Exercise details
State how many lines in the listing below hold the string "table"; nothing else is wanted.

Data shown
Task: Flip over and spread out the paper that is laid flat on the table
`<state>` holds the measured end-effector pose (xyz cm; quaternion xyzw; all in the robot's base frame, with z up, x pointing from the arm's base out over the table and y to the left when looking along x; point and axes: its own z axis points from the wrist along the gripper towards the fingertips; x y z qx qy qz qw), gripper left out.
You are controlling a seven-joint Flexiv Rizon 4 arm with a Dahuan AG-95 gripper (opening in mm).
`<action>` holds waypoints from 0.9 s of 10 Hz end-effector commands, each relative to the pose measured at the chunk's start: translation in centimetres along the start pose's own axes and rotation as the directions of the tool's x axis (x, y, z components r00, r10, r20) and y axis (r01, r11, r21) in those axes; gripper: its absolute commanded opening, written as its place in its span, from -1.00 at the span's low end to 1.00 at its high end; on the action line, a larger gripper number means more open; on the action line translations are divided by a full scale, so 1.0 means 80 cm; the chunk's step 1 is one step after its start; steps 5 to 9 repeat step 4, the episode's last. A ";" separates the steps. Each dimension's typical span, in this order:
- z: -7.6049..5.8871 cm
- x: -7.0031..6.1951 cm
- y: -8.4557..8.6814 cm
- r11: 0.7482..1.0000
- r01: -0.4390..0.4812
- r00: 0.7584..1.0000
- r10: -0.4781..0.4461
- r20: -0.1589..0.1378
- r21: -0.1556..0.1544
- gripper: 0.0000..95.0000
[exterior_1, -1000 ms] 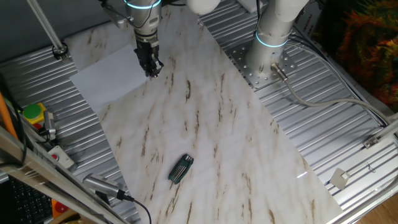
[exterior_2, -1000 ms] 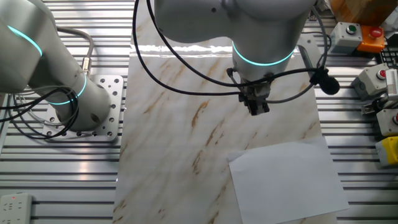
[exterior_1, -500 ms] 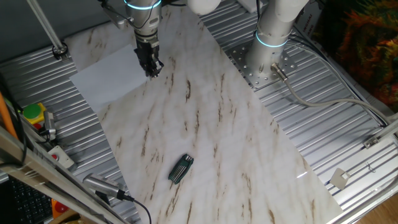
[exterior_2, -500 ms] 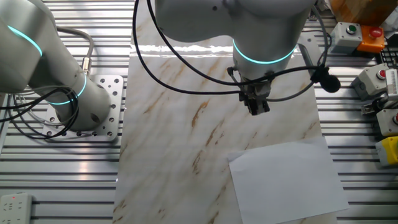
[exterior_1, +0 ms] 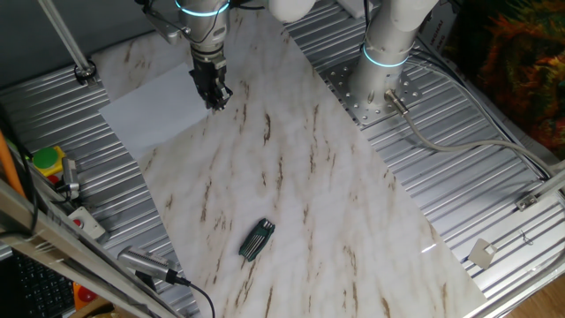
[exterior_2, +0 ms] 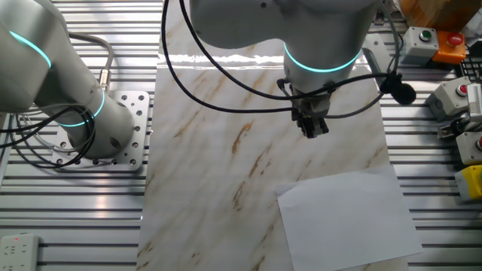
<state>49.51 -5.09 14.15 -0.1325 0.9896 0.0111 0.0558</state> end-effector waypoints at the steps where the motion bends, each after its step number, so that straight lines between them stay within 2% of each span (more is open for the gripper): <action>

Output below
2